It also seems like cloud data tooling is in its infancy. Companies don't think about ETL and reporting automation until someone thinks "they need ML". More simply, engineers don't know those tools. College graduates are more likely to get basic relational design. With more more more data these days, companies will increasingly encounter customer requests to extend data models and volume, so performance optimization and investigation will still be important.

Disclaimer. The world generally does the exact opposite of what (I think) makes sense.

D34THROW
Jan 29, 2012

RETAIL RETAIL LISTEN TO ME BITCH ABOUT RETAIL
:rant:
Isn't NoSQL non relational? How the gently caress is a push to a non relational system supposed to work when an overwhelming majority of enterprise data is relational?

abelwingnut
Dec 23, 2002


D34THROW posted:

Isn't NoSQL non relational? How the gently caress is a push to a non relational system supposed to work when an overwhelming majority of enterprise data is relational?
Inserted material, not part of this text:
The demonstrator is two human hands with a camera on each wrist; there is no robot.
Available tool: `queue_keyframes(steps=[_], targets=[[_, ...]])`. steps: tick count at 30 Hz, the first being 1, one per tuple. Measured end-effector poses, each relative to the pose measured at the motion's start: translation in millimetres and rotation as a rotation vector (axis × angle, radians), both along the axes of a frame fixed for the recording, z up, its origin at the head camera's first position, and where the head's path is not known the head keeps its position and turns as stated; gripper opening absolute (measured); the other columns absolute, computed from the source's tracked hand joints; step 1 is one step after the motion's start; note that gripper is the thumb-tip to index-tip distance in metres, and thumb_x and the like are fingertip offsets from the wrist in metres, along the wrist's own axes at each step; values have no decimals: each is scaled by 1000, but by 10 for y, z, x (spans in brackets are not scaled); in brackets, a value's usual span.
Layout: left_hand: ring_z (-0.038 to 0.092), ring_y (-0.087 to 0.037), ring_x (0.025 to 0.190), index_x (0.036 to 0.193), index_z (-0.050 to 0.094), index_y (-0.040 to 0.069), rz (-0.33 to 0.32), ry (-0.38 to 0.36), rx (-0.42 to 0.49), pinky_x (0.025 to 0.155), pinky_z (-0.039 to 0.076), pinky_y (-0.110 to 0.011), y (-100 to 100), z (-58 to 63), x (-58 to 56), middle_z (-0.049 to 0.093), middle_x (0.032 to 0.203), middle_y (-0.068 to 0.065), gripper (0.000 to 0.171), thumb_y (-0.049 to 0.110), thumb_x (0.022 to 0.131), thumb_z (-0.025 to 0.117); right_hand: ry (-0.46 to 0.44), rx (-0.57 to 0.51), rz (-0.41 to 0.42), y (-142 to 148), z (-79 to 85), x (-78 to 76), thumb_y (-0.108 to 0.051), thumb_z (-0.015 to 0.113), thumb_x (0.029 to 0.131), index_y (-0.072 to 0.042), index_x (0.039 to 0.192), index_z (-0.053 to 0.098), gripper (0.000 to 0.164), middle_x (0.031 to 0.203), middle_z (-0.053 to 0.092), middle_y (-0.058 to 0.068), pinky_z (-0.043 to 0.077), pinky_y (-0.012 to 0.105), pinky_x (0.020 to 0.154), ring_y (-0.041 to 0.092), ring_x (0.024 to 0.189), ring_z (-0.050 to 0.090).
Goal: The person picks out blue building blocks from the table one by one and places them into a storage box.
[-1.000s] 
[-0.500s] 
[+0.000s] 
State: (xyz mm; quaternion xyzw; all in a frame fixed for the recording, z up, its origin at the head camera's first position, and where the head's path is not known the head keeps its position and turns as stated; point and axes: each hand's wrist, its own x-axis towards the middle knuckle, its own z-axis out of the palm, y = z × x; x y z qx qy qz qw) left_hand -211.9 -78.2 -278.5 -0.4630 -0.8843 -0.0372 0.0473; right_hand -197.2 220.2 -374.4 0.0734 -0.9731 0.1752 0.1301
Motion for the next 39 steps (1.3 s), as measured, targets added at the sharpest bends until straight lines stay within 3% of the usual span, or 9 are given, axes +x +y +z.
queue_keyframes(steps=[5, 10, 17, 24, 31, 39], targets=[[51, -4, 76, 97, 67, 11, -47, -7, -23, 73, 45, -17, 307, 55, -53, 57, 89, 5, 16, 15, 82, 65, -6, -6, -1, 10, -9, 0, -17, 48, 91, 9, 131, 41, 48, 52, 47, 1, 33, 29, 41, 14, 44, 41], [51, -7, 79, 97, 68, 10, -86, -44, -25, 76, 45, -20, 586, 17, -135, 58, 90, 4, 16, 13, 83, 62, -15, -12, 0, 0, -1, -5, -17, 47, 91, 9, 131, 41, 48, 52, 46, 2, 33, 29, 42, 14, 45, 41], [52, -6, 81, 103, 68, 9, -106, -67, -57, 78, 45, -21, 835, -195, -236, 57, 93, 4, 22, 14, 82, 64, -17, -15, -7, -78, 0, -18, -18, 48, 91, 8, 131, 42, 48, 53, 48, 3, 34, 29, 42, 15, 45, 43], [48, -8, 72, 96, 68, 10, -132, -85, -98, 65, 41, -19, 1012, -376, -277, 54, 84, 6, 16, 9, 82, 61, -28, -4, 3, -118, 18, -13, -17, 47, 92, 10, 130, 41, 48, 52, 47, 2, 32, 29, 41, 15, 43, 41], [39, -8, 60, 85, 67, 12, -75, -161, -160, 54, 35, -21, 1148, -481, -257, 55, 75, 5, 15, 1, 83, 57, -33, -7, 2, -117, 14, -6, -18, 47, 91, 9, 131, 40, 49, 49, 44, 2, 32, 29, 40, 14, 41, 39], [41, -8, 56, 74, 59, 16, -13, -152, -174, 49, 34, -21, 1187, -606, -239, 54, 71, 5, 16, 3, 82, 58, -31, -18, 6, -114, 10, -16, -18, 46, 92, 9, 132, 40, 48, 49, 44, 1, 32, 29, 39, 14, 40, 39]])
it makes zero sense. the people who have pushed this obviously have never heard of a JOIN.

raminasi
Jan 25, 2005

a last drink with no ice
My team spoke with an AWS technical person about some trouble we were having wiring their managed GraphQL service up to a relational database (disclaimer: this was a prototype and we were exploring whether it made sense knowing that it might not) and the answer we got was “Why aren’t you using DynamoDB?” He did not seem at all prepared for our answer, which was “Because we have relational requirements on our data and nowhere near enough of it to feel any performance constraints from a relational system.”

PhantomOfTheCopier
Aug 13, 2008

Pikabooze!
Yeap it's basically all those things. While solutions architects and cloud consultants won't universally bring up NoSQL, you'll hear an increasing number telling you that it's more horizontally scalable, vertically scalable, available, shardable, redundant, etcetera. While some of that is correct, that may be the extent of their reasoning; ie, they aren't solving your product's problem statement.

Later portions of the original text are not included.